◆ Excerpts from a dataset:
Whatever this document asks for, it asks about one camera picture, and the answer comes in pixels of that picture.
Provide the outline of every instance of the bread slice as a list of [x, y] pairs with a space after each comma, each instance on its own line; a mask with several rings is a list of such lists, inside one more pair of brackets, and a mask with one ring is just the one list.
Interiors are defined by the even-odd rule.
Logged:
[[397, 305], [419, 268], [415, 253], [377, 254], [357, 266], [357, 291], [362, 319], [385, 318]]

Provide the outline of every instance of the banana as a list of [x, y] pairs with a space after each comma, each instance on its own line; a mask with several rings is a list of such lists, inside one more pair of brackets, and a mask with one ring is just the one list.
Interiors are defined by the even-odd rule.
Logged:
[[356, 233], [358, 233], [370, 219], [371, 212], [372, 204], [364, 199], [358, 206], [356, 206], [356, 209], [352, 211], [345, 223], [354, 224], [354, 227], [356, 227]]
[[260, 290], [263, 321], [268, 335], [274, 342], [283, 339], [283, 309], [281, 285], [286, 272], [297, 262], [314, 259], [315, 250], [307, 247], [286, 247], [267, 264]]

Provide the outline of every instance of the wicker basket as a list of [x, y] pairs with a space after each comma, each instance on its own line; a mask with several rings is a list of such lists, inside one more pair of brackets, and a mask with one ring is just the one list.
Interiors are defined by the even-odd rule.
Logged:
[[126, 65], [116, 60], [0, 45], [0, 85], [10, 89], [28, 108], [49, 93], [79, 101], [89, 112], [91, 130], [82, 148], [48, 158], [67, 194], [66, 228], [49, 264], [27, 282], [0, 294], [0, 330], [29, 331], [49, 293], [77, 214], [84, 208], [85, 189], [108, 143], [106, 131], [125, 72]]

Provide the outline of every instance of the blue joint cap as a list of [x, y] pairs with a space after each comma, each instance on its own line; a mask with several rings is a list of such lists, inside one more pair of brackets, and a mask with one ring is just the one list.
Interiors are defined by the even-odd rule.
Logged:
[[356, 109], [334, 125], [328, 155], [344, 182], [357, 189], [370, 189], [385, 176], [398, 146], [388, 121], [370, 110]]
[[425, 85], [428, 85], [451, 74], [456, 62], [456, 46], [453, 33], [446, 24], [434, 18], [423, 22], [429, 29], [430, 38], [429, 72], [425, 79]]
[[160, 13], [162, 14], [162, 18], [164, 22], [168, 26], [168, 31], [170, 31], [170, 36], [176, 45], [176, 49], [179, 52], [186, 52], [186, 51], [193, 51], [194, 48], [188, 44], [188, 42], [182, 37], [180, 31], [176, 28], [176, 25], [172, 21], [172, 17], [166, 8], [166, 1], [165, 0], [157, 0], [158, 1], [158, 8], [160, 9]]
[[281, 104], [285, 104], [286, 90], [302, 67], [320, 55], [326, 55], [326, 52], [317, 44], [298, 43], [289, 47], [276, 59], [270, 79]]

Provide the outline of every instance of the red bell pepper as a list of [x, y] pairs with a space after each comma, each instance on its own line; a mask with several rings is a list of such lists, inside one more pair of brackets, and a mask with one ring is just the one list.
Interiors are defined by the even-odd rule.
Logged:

◆ TRY IT:
Output the data in full, precisely as it appears above.

◆ SOLVED EXERCISE:
Whatever this document asks for, it asks about one camera picture, and the answer comes in pixels of that picture.
Provide the outline of every instance of the bread slice as a list of [x, y] pairs with a space after each comma, each instance on its own line; a mask with several rings is a list of such lists, inside one more pair of brackets, and a mask with one ring is just the one list.
Interiors are defined by the even-odd rule.
Logged:
[[397, 305], [419, 268], [415, 253], [377, 254], [357, 266], [357, 291], [362, 319], [385, 318]]

Provide the outline of every instance of the banana as a list of [x, y] pairs with a space after each comma, each instance on its own line; a mask with several rings is a list of such lists, inside one more pair of brackets, and a mask with one ring is just the one list.
Interiors are defined by the even-odd rule.
Logged:
[[356, 233], [358, 233], [370, 219], [371, 212], [372, 204], [364, 199], [358, 206], [356, 206], [356, 209], [352, 211], [345, 223], [354, 224], [354, 227], [356, 227]]
[[260, 290], [263, 321], [268, 335], [274, 342], [283, 339], [283, 309], [281, 285], [286, 272], [297, 262], [314, 259], [315, 250], [307, 247], [286, 247], [267, 264]]

Provide the outline of every instance of the wicker basket as a list of [x, y] pairs with a space after each comma, each instance on its own line; a mask with several rings is a list of such lists, inside one more pair of brackets, and a mask with one ring is just the one list.
Interiors are defined by the even-odd rule.
Logged:
[[126, 65], [116, 60], [0, 45], [0, 85], [10, 89], [28, 108], [49, 93], [79, 101], [89, 112], [91, 130], [82, 148], [48, 158], [67, 194], [66, 228], [49, 264], [27, 282], [0, 294], [0, 330], [29, 331], [49, 293], [77, 214], [84, 208], [85, 189], [108, 143], [106, 131], [125, 72]]

Provide the outline of every instance of the blue joint cap as a list of [x, y] pairs with a space after each comma, each instance on its own line; a mask with several rings is a list of such lists, inside one more pair of brackets, and a mask with one ring is just the one list.
Interiors are defined by the even-odd rule.
Logged:
[[356, 109], [334, 125], [328, 155], [344, 182], [357, 189], [370, 189], [385, 176], [398, 146], [388, 121], [370, 110]]
[[425, 85], [428, 85], [451, 74], [456, 62], [456, 46], [453, 33], [446, 24], [434, 18], [423, 22], [429, 29], [430, 38], [429, 72], [425, 79]]
[[160, 13], [162, 14], [162, 18], [164, 22], [168, 26], [168, 31], [170, 31], [170, 36], [176, 45], [176, 49], [179, 52], [186, 52], [186, 51], [193, 51], [194, 48], [188, 44], [188, 42], [182, 37], [180, 31], [176, 28], [176, 25], [172, 21], [172, 17], [166, 8], [166, 1], [165, 0], [157, 0], [158, 1], [158, 8], [160, 9]]
[[281, 104], [285, 104], [286, 90], [302, 67], [320, 55], [326, 55], [326, 52], [317, 44], [298, 43], [289, 47], [276, 59], [270, 79]]

Provide the outline of every instance of the red bell pepper as a list of [x, y] pairs with a space after each comma, each instance on its own line; a mask with several rings is a list of such lists, inside one more pair of brackets, and a mask with one ring is just the one list.
Interiors are defined by the even-odd rule.
Logged:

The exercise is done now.